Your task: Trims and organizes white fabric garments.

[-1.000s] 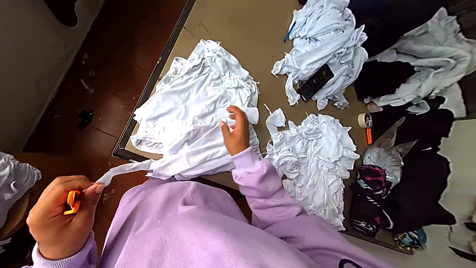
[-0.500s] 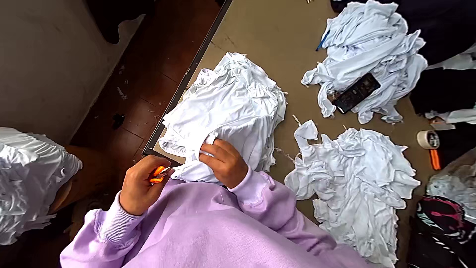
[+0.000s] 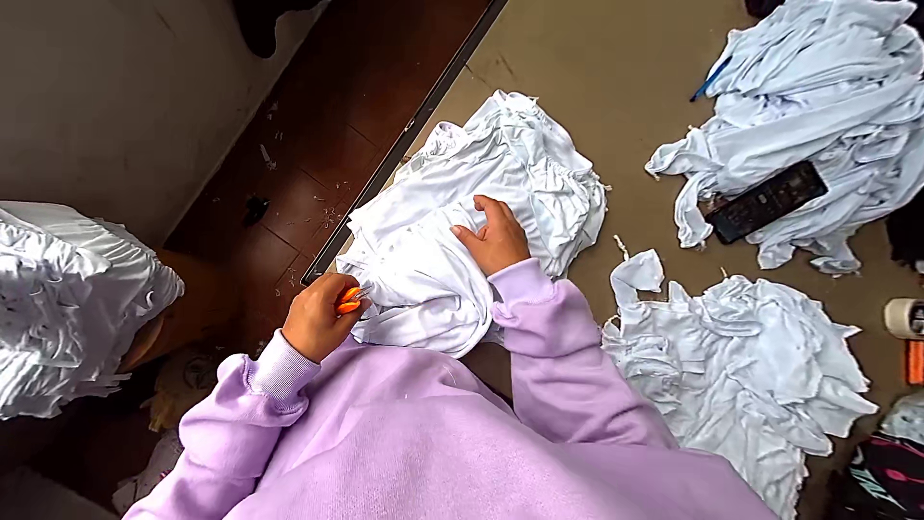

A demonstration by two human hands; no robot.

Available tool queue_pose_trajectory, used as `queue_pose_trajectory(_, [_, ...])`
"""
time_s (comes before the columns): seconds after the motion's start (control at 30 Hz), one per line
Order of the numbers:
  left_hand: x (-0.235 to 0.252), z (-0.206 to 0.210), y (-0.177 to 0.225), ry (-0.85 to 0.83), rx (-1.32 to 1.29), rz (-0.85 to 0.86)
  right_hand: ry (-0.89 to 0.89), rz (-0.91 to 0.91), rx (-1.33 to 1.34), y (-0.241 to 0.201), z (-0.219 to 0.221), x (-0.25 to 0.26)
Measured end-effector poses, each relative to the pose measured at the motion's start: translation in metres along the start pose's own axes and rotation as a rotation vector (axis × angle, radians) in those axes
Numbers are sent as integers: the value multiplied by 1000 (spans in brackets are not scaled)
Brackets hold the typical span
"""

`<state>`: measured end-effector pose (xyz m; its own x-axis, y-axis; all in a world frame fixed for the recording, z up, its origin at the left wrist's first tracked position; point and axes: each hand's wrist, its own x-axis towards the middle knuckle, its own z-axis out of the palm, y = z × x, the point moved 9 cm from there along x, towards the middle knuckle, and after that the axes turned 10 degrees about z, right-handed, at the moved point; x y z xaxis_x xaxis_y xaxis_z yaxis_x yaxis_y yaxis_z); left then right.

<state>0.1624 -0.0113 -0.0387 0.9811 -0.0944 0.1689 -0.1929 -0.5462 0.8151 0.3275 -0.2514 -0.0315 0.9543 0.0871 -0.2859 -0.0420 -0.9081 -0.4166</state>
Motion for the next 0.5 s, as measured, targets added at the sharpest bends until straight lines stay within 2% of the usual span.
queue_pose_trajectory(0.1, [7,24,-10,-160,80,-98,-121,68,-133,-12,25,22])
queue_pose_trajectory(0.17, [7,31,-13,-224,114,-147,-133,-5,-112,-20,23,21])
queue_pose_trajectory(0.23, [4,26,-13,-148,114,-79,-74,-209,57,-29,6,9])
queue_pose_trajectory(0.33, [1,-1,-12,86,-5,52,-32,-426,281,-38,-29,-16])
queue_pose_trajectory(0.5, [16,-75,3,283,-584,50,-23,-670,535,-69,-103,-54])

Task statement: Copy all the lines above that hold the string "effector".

Answer to the exercise:
Measured end-effector poses, each relative to the pose measured at the motion's start: translation in metres along the start pose's own axes and rotation as a rotation vector (axis × angle, radians) in those axes
`<state>`: measured end-effector pose (xyz m; its own x-axis, y-axis; all in a world frame fixed for the recording, z up, its origin at the left wrist's first tracked position; point and axes: each hand's wrist, its own x-axis towards the middle knuckle, its own z-axis out of the palm, y = z × x, the point moved 9 cm from there along x, towards the middle knuckle, and after that the axes turned 10 degrees about z, right-handed, at the moved point; x y z xaxis_x xaxis_y xaxis_z yaxis_x yaxis_y yaxis_z); left then right.

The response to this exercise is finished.